Results of Canonicalization implementation and proposed changes (was Re: Canonicalization implementation) from Phil Archer on 2009-04-16 (public-powderwg@w3.org from April 2009)

From: Phil Archer <phil@philarcher.org>
Date: Thu, 16 Apr 2009 10:07:46 +0100
To: Public POWDER <public-powderwg@w3.org>
CC: Thomas Roessler <tlr@w3.org>
Message-ID: <49E6F562.4060207@philarcher.org>
Hi all,

I'm maintaining the e-mail thread here but this mail is something of a 
departure as it ends up with proposed changes to the canonicalisation 
sections of the Grouping Doc.

I've been working on the various issues raised by Thomas Roessler 
regarding canonicalisation. This has been useful and does, I dare to 
hope, lead to something sensible.
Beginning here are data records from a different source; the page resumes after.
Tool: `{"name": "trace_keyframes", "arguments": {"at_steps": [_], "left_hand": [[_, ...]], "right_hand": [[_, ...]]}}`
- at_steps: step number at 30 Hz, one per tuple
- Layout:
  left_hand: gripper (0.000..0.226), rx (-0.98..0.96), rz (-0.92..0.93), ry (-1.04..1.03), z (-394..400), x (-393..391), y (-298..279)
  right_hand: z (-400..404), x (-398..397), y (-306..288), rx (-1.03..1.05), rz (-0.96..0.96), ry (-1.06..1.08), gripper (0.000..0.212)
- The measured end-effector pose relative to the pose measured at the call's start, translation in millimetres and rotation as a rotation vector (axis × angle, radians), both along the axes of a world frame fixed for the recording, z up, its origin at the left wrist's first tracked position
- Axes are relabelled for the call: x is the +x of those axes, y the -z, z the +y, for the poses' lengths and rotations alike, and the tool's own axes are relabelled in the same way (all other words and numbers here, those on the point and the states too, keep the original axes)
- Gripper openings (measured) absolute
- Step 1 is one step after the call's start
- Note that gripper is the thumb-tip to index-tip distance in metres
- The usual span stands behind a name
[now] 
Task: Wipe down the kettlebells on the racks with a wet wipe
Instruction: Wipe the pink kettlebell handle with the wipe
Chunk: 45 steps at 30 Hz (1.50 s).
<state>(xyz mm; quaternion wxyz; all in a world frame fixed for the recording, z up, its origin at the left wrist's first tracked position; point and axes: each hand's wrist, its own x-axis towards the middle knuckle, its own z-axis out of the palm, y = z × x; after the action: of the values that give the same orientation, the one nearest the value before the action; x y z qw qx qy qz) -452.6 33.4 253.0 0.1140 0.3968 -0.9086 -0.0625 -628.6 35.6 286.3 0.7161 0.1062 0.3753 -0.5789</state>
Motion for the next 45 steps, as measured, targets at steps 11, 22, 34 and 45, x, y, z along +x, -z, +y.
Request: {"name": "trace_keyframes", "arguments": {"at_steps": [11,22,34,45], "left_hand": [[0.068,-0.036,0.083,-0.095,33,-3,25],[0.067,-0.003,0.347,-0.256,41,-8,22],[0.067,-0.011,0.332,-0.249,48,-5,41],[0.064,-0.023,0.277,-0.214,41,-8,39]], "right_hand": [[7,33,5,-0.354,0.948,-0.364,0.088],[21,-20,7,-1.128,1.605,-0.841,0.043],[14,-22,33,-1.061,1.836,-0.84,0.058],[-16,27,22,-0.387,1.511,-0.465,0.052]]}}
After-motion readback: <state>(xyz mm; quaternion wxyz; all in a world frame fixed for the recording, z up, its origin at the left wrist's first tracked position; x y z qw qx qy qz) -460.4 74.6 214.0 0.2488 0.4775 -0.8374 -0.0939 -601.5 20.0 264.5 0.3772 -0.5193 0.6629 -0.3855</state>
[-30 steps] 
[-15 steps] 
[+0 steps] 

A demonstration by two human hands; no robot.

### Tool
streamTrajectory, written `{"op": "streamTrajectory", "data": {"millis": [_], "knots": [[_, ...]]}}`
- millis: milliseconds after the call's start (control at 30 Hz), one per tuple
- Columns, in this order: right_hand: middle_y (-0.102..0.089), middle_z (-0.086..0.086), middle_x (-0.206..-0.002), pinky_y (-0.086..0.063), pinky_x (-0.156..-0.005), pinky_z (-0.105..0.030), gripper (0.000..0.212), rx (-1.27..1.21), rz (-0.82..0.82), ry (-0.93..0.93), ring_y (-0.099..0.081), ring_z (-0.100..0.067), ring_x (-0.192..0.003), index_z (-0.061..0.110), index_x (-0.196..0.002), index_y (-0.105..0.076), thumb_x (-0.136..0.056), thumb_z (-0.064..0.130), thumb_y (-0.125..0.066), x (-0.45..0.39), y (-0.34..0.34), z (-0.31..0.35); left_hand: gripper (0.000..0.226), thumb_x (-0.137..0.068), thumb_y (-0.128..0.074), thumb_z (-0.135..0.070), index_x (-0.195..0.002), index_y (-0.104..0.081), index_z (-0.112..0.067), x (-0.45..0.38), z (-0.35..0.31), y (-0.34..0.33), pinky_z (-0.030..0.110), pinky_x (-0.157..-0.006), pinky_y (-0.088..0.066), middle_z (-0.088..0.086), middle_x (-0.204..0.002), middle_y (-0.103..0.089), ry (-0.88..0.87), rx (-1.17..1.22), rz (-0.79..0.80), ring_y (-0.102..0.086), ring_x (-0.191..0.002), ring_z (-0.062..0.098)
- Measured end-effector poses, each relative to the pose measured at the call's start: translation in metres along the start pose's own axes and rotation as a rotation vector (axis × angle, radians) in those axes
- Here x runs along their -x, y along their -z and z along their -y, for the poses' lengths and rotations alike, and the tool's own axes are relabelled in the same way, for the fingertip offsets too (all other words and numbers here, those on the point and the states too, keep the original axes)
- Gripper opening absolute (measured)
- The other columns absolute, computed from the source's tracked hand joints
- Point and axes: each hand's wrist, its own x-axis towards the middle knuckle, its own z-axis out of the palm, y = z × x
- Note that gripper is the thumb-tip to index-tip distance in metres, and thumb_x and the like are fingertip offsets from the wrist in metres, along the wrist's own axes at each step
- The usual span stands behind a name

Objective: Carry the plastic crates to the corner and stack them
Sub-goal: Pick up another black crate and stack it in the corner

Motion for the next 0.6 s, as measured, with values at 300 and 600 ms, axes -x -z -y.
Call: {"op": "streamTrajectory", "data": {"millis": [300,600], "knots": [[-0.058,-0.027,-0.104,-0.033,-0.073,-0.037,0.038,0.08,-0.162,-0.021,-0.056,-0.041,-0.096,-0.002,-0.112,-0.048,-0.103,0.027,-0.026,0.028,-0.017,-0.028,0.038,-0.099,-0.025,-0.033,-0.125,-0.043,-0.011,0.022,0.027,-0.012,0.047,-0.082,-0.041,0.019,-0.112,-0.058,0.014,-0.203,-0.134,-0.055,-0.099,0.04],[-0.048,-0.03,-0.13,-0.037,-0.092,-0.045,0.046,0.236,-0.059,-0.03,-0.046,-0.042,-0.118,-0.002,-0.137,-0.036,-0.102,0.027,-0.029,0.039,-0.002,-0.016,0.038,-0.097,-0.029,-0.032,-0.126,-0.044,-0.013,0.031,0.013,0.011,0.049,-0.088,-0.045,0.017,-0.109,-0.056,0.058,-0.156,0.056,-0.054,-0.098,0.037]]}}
First some clearing up.

The current spec[1] confuses transmission of data as the output of a 
form and what you actually end up with after you've completed the form 
processing. This is the origin of the following statements:

* Percent encoded triples are converted into the characters they 
represent (e.g. %c3%a7 becomes ç etc.). Note the hexadecimal digits are 
case-insensitive. However, *except for the query string*, reserved 
characters as per Section 6.2.2.2 of RFC 3986 [URIS] must not be 
converted to literals, as that may invalidate the URI/IRI - the reason a 
URI would contain (for example) %2F instead of / would be to distinguish 
between a literal /, such as in 'his/hers', and the / which is used as a 
path separator.

* + characters in the query string are converted to spaces

This is wrong.

Processing of form data is quite separate and defined elsewhere. If you 
enter "http://example.com/Staff/Fran%c3%a7ois/mugshot.jpg" as (GET) form 
data, what gets transmitted is 
"http%3A%2F%2Fexample.com%2FStaff%2FFran%25c3%25a7ois%2Fmugshot.jpg" 
note that the c cedilla is actually transmitted as %25c3%25a7, i.e. the 
% character is itself percent encoded (%25). Once you've got this back 
out of a standard form processing script you have, well back to what you 
started with which is http://example.com/Staff/Fran%c3%a7ois/mugshot.jpg.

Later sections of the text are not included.